Interestingly, you can notice that some of these version numbers don’t match any actual R release. To confirm this, we can use the rversions package, from R-hub:

setdiff(unique(r_deps_ver), rversions::r_versions()$version) [1] "2.10"        "3.0"         "3.6"         "3.5"         "3.4"        
 [6] "3.2"         "3.00"        "4.1"         "2.14"        "3.1"        
[11] "4.0"         "3.3"         "2.13"        "2.3.2"       "3.1-0"      
[16] "2.0"         "2.5"         "2.15"        "4.00"        "3.0-0"      
[21] "1.7"         "2.7"         "2.01"        "2.6"         "2.20"       
[26] "2.2"         "2.2.4"       "3.50"        "4.2"         "3.10.0"     
[31] "2.11"        "2.9"         "3.7.0"       "3.10"        "2.3"        
[36] "1.4.0"       "2.5.3"       "3.60"        "2.50"        "2.1.4"      
[41] "2.4"         "3.0.4"       "2.1"         "2.12"        "3.5.0-4.0.2"
[46] "3.5.1.0"     "2.8"         "3.00.0"      "2.3.12"      "4.1-0"      
[51] "2.16"        "1.14.0"      "2.1.14"      "3.5-0"       "3.5.00"     
[56] "3.0-2"       "2.1.5"       "3.2.6"      

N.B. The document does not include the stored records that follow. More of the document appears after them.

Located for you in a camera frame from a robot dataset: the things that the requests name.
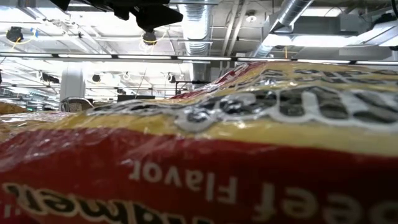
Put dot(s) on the white column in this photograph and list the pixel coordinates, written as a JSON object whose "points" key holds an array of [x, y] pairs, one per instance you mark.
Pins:
{"points": [[72, 84]]}

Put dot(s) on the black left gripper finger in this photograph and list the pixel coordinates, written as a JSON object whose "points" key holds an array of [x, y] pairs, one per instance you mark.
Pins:
{"points": [[122, 14], [158, 18]]}

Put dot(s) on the long ceiling light bar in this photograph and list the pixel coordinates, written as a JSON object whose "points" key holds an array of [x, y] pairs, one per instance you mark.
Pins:
{"points": [[140, 57]]}

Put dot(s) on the ribbed silver ceiling duct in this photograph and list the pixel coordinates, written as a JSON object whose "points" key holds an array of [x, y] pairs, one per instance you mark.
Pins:
{"points": [[196, 37]]}

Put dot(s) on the brown white sachet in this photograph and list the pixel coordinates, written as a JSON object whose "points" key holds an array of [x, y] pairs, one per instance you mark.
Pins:
{"points": [[75, 107]]}

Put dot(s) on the round ceiling fixture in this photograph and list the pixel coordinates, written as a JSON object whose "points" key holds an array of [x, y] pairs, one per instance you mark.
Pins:
{"points": [[251, 17]]}

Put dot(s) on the black monitor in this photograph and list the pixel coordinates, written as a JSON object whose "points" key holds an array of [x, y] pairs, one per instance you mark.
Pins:
{"points": [[135, 97]]}

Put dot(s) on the smooth silver ceiling duct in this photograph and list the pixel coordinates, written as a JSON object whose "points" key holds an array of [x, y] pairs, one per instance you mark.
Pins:
{"points": [[289, 12]]}

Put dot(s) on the black ceiling dome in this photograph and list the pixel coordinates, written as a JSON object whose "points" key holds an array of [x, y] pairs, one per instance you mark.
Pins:
{"points": [[14, 33], [149, 39], [96, 77]]}

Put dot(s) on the red yellow beef ramen packet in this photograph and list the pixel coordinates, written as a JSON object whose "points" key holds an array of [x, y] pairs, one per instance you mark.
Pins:
{"points": [[199, 174]]}

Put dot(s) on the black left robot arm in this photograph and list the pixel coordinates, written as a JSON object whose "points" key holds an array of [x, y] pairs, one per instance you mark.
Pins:
{"points": [[61, 3]]}

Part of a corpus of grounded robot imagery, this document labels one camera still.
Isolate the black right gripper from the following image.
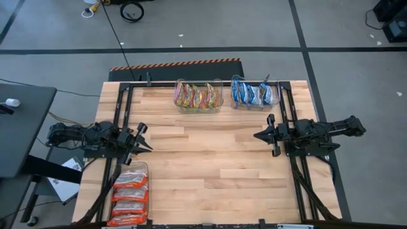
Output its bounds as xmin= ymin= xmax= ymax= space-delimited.
xmin=253 ymin=113 xmax=289 ymax=157

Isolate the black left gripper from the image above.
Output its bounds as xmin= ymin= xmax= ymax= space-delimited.
xmin=116 ymin=123 xmax=153 ymax=165

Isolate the yellow-pink snack packet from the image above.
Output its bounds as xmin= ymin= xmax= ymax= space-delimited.
xmin=205 ymin=82 xmax=221 ymax=109

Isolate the clear plastic bin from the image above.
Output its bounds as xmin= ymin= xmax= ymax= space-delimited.
xmin=230 ymin=74 xmax=282 ymax=112
xmin=173 ymin=78 xmax=224 ymax=115
xmin=106 ymin=160 xmax=150 ymax=227

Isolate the white paper sheet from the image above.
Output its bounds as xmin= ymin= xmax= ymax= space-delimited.
xmin=47 ymin=158 xmax=84 ymax=203

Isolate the black hazard-striped floor mat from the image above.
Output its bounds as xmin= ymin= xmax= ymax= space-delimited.
xmin=108 ymin=57 xmax=245 ymax=82

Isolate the black desk leg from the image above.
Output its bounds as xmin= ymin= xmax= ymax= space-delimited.
xmin=20 ymin=155 xmax=83 ymax=227

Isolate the dark grey desk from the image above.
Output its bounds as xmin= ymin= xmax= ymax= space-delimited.
xmin=0 ymin=83 xmax=58 ymax=229

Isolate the white and yellow plug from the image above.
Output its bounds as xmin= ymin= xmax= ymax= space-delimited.
xmin=81 ymin=0 xmax=102 ymax=18

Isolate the black equipment box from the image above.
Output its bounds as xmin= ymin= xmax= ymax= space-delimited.
xmin=382 ymin=18 xmax=407 ymax=44
xmin=372 ymin=0 xmax=407 ymax=23

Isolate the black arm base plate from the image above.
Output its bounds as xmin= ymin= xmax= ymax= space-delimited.
xmin=83 ymin=146 xmax=128 ymax=160
xmin=284 ymin=139 xmax=341 ymax=157

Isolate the yellow cable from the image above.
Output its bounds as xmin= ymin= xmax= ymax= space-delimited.
xmin=47 ymin=111 xmax=95 ymax=127

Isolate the long black floor cable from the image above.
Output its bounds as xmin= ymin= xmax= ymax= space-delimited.
xmin=100 ymin=0 xmax=137 ymax=81

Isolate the coiled black cable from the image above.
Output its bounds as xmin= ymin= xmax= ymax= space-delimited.
xmin=119 ymin=1 xmax=146 ymax=24

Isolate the thin black equipment cable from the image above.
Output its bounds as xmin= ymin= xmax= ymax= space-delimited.
xmin=364 ymin=8 xmax=384 ymax=31

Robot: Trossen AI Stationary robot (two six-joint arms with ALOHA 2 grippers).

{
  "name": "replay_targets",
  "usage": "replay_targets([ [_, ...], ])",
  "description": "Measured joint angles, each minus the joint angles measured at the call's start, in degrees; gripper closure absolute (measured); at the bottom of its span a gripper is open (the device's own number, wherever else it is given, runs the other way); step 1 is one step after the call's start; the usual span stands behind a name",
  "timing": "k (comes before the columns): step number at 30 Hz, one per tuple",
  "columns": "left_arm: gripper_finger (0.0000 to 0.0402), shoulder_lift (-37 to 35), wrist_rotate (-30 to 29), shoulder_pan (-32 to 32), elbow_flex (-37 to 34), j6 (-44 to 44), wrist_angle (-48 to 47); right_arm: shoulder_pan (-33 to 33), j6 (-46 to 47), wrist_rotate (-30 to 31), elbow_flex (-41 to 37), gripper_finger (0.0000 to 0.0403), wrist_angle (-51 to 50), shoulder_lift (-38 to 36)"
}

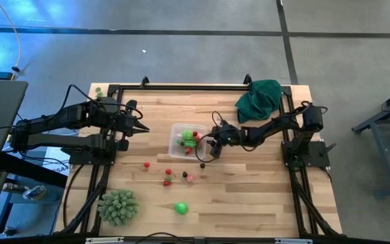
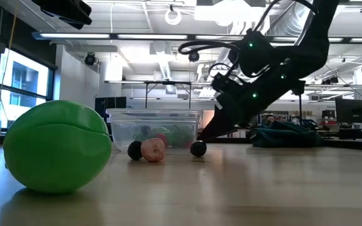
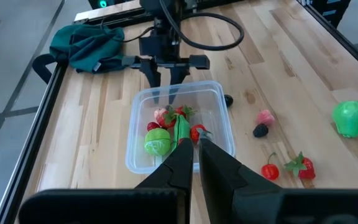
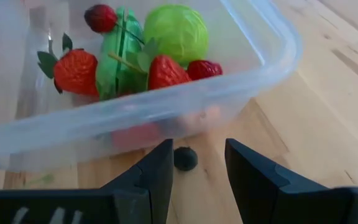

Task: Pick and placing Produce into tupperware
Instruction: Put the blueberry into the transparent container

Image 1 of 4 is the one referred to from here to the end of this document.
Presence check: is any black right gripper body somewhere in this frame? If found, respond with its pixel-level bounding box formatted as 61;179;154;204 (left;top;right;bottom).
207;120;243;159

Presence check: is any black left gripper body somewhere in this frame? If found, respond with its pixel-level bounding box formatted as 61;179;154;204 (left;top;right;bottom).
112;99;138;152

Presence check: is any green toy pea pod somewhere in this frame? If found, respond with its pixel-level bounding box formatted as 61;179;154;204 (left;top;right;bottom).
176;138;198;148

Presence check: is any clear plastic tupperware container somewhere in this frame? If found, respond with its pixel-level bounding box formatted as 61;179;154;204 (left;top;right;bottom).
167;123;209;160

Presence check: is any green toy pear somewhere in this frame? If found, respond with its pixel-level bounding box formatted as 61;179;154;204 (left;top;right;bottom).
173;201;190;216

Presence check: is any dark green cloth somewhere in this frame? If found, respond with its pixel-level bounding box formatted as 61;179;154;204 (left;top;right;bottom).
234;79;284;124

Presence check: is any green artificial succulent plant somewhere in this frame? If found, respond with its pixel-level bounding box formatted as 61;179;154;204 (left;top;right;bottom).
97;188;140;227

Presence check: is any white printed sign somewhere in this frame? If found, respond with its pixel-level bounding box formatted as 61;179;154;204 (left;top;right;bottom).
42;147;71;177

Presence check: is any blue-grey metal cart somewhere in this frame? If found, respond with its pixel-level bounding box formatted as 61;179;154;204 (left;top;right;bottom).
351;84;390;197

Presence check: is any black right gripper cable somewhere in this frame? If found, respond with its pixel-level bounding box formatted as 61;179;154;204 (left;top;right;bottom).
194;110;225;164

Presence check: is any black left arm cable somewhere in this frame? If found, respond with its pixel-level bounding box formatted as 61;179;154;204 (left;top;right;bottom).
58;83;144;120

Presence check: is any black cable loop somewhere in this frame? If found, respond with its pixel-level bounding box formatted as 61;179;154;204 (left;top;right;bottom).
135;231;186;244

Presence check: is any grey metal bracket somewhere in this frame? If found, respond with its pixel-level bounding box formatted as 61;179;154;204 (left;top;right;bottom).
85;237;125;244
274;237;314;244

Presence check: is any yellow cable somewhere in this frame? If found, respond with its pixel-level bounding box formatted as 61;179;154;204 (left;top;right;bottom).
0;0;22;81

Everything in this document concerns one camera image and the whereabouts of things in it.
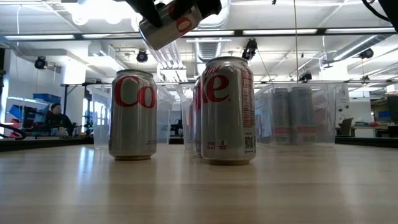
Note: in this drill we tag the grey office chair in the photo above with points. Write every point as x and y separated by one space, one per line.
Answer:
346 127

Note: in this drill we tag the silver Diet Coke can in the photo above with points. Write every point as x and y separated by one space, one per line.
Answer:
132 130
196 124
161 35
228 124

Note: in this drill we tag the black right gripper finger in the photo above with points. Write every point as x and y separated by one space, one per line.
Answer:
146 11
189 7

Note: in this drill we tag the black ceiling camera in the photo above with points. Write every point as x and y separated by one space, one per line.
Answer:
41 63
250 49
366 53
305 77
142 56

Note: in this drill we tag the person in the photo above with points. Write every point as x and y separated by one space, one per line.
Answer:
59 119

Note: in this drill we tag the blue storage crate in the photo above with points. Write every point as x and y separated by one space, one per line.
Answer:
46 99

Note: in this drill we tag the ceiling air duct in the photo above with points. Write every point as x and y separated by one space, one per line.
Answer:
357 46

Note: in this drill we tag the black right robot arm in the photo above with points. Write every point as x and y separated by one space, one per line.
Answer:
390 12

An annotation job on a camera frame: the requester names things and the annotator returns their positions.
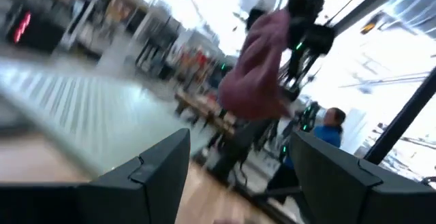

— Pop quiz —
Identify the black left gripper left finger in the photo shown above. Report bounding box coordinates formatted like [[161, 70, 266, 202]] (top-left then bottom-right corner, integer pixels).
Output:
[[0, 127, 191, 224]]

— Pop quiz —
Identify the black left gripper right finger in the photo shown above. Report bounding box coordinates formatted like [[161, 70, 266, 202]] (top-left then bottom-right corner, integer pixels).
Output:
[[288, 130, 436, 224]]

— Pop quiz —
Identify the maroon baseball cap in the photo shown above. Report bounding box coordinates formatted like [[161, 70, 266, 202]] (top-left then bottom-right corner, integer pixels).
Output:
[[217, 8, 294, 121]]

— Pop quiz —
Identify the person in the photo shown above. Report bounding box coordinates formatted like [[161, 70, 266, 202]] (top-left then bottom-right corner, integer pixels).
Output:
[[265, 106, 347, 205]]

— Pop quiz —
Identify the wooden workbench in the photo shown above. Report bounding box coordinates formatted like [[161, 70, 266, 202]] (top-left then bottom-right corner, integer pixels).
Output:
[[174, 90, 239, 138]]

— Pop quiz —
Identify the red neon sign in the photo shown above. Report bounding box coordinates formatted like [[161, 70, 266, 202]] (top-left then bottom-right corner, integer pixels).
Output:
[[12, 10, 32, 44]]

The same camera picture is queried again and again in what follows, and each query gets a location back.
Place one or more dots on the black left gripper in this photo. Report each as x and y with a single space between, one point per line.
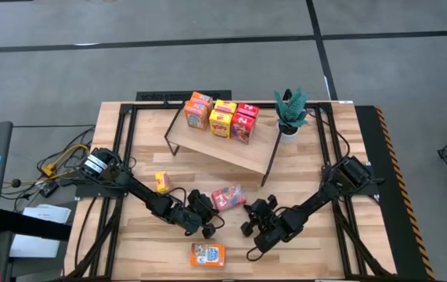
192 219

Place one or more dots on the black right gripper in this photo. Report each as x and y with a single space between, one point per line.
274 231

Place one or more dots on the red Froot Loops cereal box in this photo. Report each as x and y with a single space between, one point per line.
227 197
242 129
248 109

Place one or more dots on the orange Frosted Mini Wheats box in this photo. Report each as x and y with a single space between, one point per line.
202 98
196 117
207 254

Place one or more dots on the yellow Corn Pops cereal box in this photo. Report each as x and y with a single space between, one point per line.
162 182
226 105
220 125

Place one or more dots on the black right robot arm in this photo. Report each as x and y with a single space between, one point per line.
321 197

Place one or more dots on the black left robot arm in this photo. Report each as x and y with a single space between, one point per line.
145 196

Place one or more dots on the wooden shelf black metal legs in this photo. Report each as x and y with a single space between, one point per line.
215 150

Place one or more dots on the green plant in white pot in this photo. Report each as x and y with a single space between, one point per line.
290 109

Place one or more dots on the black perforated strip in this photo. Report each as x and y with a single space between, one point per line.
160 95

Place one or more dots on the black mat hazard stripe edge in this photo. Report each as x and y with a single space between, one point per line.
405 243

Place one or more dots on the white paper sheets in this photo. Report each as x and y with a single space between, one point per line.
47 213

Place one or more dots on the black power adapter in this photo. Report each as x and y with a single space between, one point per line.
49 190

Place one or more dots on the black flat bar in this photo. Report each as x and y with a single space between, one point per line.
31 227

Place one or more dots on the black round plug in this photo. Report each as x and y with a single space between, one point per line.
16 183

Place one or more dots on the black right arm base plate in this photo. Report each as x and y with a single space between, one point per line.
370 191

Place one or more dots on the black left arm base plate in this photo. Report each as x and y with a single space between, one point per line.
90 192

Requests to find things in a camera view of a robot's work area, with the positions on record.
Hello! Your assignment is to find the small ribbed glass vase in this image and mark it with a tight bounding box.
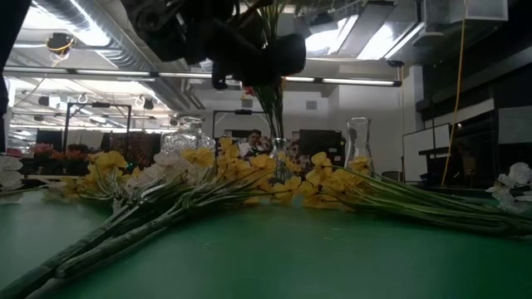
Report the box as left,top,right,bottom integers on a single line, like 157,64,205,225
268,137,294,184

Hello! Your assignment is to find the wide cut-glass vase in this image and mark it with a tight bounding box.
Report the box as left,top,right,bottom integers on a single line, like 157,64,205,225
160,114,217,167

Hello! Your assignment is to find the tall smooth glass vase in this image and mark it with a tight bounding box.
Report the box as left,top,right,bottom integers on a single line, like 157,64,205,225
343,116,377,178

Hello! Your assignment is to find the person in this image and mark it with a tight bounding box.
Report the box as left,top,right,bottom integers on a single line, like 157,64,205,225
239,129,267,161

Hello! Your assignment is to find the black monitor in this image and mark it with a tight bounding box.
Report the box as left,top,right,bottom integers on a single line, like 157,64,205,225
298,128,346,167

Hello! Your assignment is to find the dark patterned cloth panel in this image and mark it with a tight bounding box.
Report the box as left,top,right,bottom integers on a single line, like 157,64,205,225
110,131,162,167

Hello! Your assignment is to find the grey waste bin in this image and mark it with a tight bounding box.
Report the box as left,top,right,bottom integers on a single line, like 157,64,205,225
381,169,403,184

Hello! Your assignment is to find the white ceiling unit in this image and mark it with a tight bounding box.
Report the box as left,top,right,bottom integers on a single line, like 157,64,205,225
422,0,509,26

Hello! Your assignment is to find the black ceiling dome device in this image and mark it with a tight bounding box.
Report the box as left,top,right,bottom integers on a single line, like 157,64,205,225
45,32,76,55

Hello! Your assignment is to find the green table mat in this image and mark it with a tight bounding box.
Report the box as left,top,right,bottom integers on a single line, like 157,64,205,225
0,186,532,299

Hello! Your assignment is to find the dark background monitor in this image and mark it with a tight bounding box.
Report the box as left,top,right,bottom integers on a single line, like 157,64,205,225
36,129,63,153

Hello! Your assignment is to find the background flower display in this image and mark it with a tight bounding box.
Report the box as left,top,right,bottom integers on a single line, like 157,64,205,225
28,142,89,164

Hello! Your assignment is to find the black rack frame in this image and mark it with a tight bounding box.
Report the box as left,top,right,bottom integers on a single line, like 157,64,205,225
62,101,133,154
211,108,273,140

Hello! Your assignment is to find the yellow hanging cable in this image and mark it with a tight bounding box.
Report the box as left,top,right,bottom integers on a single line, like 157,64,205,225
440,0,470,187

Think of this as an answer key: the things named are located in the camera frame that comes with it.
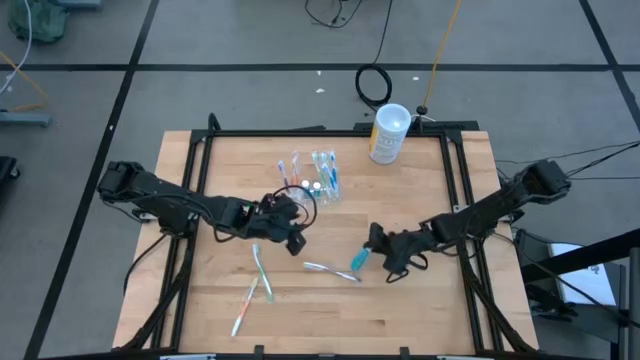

We can infer the reason for the mismatch for some examples in this list:

  • missing . between version components (for instance 2.01, 2.50, 3.00, 3.60, 4.00)
  • . replaced by - in the patch version number (for instance 3.0-0, 3.0-2, 3.1-0, 3.5-0, 4.1-0) 3.
  • missing patch version number (for instance 2.0, 2.2, 4.3)
  • extra patch version number (for instance 1.4.0)
  • recommended packages depend on a yet-to-be-released R version (4.3)

Note that this values are not syntactically wrong, and it might in some cases be intended by the author. They can be read and understood by the relevant function in base R (in particular, install.packages()), but it is possible they do not correspond to what the package author was expecting, or trying to communicate. For example, in the case of R (=> 3.60): even if the author really intended to depend on R 3.6.0 as we assume here, the package cannot be installed in versions earlier than 4.0.0.

To visualise the actual minimum R version corresponding to the declared R dependency, we can do the following:

r_vers <- package_version(rversions::r_versions()$version)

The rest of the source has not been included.